--- TASK TO COMPLETE ---
Copy the whole listing below exactly.

--- DATASET SECTION ---
+ + + + +

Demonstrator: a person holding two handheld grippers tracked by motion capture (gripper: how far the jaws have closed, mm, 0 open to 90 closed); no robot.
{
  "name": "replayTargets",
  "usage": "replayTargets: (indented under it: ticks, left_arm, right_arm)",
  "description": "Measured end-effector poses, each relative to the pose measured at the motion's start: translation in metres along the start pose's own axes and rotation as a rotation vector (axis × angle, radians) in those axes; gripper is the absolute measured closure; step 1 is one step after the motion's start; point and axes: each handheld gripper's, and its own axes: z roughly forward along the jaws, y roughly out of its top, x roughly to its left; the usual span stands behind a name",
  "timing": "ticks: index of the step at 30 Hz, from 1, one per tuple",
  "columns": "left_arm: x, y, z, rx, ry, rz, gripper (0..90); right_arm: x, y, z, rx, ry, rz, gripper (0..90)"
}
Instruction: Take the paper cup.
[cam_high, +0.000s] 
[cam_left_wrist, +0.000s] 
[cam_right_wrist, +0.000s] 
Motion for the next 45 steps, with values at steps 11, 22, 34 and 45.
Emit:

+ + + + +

--- RESPONSE ---
Demonstrator: a person holding two handheld grippers tracked by motion capture (gripper: how far the jaws have closed, mm, 0 open to 90 closed); no robot.
{
  "name": "replayTargets",
  "usage": "replayTargets: (indented under it: ticks, left_arm, right_arm)",
  "description": "Measured end-effector poses, each relative to the pose measured at the motion's start: translation in metres along the start pose's own axes and rotation as a rotation vector (axis × angle, radians) in those axes; gripper is the absolute measured closure; step 1 is one step after the motion's start; point and axes: each handheld gripper's, and its own axes: z roughly forward along the jaws, y roughly out of its top, x roughly to its left; the usual span stands behind a name",
  "timing": "ticks: index of the step at 30 Hz, from 1, one per tuple",
  "columns": "left_arm: x, y, z, rx, ry, rz, gripper (0..90); right_arm: x, y, z, rx, ry, rz, gripper (0..90)"
}
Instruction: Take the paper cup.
[cam_high, +0.000s] 
[cam_left_wrist, +0.000s] 
[cam_right_wrist, +0.000s] 
Motion for the next 45 steps, with values at steps 11, 22, 34 and 45.
Emit:

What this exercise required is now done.